Once committed to psychiatric care, he and the other convicted sex offenders were never given any treatment, he said.
“We were separated from the other patients,” he said. “We were treated like ‘the experiment.’”
His comment to jurors that he had lived with a roommate who had fed his girlfriend to homeless people was an apparent reference to a man found innocent by reason of insanity in 1991 in the death of a Swiss dancer who came to New York to study.
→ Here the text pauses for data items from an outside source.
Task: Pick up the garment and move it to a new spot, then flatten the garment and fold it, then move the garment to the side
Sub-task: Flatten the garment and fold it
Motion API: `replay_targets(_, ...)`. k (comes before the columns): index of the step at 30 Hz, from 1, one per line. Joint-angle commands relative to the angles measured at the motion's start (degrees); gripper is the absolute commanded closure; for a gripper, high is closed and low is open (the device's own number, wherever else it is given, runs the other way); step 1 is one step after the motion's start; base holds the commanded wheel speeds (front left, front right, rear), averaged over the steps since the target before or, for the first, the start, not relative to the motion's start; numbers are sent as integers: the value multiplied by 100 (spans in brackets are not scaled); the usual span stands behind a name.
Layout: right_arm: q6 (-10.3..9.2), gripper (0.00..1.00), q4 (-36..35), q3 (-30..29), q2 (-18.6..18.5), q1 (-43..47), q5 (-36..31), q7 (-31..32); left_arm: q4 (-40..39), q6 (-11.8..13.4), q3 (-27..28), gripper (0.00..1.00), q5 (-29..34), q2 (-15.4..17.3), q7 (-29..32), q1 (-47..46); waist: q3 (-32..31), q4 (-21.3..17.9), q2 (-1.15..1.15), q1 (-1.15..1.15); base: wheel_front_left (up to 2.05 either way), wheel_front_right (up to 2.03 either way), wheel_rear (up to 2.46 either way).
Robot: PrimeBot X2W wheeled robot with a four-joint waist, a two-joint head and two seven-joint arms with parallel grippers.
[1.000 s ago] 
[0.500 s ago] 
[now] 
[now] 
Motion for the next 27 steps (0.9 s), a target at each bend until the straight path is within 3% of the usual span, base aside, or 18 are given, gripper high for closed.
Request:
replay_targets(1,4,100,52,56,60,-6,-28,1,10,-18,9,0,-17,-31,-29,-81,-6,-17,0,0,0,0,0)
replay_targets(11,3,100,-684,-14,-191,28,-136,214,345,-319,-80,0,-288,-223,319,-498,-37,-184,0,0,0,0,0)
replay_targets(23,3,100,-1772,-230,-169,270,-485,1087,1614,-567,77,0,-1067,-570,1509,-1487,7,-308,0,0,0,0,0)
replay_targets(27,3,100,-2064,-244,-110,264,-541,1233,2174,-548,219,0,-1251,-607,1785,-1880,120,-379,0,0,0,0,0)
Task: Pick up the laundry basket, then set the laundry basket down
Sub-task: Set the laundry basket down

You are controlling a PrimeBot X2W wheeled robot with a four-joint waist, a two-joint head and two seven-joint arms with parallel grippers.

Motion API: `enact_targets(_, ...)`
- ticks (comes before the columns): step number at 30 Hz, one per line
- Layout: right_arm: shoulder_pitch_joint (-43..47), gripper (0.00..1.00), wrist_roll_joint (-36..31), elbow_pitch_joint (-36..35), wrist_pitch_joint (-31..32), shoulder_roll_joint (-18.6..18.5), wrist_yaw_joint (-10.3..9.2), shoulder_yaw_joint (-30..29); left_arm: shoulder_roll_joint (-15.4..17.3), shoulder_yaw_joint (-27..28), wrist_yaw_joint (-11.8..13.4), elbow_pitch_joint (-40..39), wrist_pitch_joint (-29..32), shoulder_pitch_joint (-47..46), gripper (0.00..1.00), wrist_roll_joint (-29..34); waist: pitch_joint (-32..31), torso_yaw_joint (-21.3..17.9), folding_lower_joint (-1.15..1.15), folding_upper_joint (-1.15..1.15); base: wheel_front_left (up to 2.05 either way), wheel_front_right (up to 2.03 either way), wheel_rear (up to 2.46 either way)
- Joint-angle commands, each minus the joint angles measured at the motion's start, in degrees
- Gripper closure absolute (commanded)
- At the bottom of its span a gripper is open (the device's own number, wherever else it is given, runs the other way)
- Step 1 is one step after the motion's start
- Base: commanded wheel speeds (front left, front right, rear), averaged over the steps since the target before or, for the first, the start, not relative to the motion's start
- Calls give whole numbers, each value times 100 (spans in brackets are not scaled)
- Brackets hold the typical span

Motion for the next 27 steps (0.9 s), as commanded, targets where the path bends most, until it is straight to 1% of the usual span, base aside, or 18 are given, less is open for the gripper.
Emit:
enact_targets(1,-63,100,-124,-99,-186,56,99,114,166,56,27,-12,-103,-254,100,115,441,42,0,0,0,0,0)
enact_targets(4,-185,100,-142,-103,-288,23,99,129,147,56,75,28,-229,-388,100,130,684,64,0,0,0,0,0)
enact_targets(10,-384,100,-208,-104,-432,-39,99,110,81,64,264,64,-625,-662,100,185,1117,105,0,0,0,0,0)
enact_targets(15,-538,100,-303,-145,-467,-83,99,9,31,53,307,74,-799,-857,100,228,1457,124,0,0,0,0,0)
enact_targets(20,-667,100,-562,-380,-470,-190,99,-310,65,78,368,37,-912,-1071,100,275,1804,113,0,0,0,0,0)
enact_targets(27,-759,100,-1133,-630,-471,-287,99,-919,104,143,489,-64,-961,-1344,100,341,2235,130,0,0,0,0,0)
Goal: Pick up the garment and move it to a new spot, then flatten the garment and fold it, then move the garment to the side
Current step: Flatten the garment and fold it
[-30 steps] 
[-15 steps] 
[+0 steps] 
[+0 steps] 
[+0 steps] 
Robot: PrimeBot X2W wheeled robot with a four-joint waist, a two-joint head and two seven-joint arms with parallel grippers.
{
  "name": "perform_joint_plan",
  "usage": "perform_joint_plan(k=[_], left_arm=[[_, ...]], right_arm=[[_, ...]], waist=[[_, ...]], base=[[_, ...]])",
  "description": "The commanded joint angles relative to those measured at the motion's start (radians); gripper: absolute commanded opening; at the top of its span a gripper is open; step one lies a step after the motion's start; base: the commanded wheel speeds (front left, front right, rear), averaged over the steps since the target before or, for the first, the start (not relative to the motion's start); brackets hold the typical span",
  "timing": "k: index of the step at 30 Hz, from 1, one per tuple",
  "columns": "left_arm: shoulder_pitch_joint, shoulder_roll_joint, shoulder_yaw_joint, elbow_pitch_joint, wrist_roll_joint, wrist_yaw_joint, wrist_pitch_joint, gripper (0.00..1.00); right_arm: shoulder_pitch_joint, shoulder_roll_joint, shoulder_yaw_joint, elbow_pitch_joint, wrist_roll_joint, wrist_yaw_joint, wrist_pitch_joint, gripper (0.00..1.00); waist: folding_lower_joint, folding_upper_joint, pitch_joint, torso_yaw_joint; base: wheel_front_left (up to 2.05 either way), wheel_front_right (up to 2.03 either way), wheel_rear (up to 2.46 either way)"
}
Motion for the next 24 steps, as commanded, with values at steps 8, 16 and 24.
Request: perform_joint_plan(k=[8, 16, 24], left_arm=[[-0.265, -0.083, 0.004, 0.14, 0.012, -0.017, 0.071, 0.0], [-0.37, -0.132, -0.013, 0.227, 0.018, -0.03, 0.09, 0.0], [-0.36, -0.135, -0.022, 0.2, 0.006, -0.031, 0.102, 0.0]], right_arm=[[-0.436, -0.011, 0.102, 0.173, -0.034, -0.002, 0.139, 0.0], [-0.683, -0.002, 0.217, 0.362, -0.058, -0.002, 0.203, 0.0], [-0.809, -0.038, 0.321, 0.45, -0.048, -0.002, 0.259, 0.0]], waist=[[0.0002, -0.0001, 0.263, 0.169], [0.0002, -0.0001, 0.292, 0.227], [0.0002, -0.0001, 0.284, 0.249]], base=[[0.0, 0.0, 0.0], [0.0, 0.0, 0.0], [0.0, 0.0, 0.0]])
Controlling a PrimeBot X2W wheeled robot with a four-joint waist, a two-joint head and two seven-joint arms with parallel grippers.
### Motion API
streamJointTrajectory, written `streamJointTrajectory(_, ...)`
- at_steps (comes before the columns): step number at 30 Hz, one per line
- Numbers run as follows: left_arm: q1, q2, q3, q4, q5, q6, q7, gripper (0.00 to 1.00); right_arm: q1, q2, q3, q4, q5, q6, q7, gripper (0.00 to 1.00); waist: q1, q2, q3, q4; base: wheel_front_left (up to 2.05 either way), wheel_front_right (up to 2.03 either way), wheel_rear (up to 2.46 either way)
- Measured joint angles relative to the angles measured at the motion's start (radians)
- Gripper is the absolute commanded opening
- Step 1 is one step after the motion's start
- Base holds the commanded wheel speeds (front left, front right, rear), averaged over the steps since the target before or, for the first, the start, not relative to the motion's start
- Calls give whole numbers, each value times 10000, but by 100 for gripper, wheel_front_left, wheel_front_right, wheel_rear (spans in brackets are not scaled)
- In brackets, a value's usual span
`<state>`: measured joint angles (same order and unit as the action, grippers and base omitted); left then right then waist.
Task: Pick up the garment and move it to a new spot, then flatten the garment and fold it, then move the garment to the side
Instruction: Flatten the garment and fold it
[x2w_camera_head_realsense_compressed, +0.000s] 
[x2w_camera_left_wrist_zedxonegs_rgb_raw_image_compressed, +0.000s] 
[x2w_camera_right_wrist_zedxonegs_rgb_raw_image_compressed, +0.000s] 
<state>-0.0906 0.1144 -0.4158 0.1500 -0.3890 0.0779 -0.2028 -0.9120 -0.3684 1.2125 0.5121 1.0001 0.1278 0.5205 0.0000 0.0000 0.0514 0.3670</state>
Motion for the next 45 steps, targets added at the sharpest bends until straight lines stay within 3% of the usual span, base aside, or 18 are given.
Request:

Authorities said her boyfriend killed her when she asked him to move out, boiled some of her flesh and served it in soup to homeless people in a Manhattan park.
Another witness, Robert Trocchio, spent 21 years behind bars for sodomizing a child before being transferred to the psychiatric center without explanation.
“I didn’t deserve to be there,” he said. “I shouldn’t have been there at all.”
Trocchio, 50, testified that he instead deserved freedom because he’d already served the maximum. It was a particularly difficult time because staff and fellow inmates “look down on” sex offenders, he said.
“Sex offender — that’s the worst,” he said. “You’d be better off having multiple murders.”
On cross-examination, he was confronted with records accusing him of acting out against prison employees, but he said he was provoked.
Asked if he ever used a homophobic slur against a staffer, he responded, “I probably called him that and many other things. … This is a guy calling me a pedophile, a rapist.”
He also was asked about an evaluation noting that he planned to smoke marijuana if ever released from a mental institution.
“You mean smoke a big fat blunt? Yes,” he answered. “And that’s exactly what I did when I got out.”